Chinese director based in Hong Kong

Angie Chen (陳安琪 (chén ān qí, can4 ngon1 kei4)) is a Chinese director based in Hong Kong who has directed such films as My Name Ain’t Suzie (1985) and This Darling Life (2008), the former earning actress Dennie Yip a Hong Kong Film Award for Best Supporting Actress. Her latest work One Tree Three Lives (2012) which is a documentary about the life of Hualing Nieh Engle, was named as a recommended film by the Hong Kong Film Critics Society Award.

==Biography==
Chen was born in Shanghai in 1949 and emigrated with her family to Taiwan shortly afterwards. She later moved to America to study communication at the University of Iowa where she earned a bachelor's and a master's degree. While in America she worked part time in film and television production before deciding to study for a second master's in film at UCLA. Afterwards, Chen worked alongside Liu Chia chang on his film The Flag (1981) and then with Jackie Chan in Dragon Lord marking her entry into Hong Kong cinema. Moving to Hong Kong, Chen met with Shaw Brothers executive Mona Fong and was given the opportunity to direct her first film Maybe It’s Love which went on to gross over HK$5 million at the box office. A year later Chen directed Hong Kong drama My Name Ain’t Suzie which although less financially successful earned starring actress Dennie Yip a Hong Kong Film Award for Best Supporting Actress. In 1988 after Chen directed the poorly received romance film Chaos by Design she decided to take a hiatus from directing films to focus on her more successful career making commercials.

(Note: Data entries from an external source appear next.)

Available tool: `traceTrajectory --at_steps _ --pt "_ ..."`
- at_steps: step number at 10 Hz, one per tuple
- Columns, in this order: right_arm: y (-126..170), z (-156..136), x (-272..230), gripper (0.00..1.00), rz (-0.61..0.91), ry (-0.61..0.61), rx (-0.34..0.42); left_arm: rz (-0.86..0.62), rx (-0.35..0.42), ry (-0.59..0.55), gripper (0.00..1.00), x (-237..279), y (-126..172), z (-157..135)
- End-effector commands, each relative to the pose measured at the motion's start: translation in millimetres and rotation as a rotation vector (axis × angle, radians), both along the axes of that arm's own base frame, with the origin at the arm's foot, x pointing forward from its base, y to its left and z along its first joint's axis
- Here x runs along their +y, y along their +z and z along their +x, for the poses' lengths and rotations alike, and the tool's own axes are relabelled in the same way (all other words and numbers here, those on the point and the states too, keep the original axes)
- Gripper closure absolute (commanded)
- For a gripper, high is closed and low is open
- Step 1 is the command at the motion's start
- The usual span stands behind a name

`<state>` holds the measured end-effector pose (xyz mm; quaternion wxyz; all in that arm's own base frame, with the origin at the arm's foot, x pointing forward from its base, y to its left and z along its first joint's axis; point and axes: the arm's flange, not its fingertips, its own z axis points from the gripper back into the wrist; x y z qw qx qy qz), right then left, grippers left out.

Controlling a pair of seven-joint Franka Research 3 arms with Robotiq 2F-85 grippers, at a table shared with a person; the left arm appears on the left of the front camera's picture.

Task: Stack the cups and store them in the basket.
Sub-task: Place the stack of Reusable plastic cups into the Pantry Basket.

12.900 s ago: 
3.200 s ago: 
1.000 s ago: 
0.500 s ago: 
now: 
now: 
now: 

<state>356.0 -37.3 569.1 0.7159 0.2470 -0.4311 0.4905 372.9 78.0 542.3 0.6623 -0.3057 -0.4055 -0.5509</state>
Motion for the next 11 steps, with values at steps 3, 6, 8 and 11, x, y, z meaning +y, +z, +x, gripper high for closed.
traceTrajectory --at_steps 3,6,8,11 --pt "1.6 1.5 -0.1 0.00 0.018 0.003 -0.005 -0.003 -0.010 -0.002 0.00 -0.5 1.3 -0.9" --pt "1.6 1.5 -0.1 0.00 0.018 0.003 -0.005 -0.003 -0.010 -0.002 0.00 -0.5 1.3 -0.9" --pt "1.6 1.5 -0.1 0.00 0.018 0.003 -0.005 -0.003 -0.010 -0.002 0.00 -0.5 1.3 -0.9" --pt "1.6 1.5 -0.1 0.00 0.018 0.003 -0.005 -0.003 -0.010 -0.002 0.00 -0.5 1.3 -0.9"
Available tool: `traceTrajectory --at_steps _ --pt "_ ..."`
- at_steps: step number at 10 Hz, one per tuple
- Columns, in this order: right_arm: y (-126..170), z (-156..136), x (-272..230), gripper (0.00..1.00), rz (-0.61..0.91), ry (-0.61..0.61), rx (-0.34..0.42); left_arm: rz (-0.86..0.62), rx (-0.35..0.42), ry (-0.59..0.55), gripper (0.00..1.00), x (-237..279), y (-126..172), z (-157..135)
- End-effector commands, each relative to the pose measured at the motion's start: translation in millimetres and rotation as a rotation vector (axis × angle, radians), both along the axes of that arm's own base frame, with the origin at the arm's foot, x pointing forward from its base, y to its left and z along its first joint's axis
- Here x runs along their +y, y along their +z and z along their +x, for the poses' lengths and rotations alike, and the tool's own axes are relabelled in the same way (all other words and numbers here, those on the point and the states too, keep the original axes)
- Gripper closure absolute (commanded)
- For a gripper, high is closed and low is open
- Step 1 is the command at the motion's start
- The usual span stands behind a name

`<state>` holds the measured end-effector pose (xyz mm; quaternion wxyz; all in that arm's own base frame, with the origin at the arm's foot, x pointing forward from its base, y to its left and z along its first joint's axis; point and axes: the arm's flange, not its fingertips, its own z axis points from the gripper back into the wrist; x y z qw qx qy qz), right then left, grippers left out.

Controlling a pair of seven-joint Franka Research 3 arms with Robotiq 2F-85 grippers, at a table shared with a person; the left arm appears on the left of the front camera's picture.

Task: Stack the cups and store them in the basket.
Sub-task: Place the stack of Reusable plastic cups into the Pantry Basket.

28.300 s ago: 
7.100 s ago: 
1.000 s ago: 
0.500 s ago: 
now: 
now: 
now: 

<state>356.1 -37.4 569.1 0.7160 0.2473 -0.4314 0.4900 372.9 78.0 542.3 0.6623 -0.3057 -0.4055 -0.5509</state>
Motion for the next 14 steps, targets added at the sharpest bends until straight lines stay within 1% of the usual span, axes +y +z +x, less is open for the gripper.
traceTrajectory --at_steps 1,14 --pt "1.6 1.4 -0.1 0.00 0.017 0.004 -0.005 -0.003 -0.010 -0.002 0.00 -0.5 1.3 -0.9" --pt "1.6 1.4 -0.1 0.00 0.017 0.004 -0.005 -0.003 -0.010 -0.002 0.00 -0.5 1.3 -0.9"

Exactly two decades later Chen returned to the film industry with her 2008 documentary This Daring Life which later won Best Documentary at the Golden Horse Awards. Her latest work One Tree Three Lives, a film about the life of Hualing Nieh Engle was released in 2012 to critical approval which earned her nominations from the Hong Kong Film Critics Society.